▸ **BRIEF**:
Show all lines of the listing that hold the word "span".

▸ **PROVIDED DATA**:
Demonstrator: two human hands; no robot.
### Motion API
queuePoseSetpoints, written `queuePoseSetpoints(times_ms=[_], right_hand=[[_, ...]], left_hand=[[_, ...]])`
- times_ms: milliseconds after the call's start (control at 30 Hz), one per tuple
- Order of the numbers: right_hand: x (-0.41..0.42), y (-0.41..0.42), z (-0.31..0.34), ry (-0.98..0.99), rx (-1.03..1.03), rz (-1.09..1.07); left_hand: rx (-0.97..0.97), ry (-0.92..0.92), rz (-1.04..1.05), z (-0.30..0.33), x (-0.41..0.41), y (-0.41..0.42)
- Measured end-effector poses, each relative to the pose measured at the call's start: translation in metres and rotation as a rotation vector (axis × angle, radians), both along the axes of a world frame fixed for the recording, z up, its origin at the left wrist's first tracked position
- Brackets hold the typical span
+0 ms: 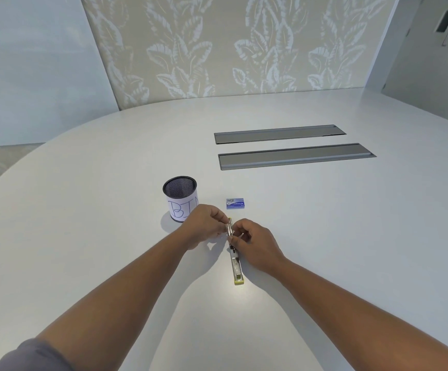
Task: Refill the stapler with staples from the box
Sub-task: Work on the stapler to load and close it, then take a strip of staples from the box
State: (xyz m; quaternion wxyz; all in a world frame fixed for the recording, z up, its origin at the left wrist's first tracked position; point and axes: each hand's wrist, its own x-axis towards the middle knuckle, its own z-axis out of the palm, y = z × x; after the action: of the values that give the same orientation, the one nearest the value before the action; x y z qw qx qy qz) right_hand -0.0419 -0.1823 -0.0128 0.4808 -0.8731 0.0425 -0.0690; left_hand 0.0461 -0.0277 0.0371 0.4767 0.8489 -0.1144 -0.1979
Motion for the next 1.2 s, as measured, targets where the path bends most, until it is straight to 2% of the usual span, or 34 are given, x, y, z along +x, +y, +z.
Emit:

▸ **EXERCISE OUTPUT**:
- Brackets hold the typical span
Motion for the next 1.2 s, as measured, targets where the path bends most, until it is straight to 2% of the usual span, or 34 are given, x, y, z along +x, +y, +z.

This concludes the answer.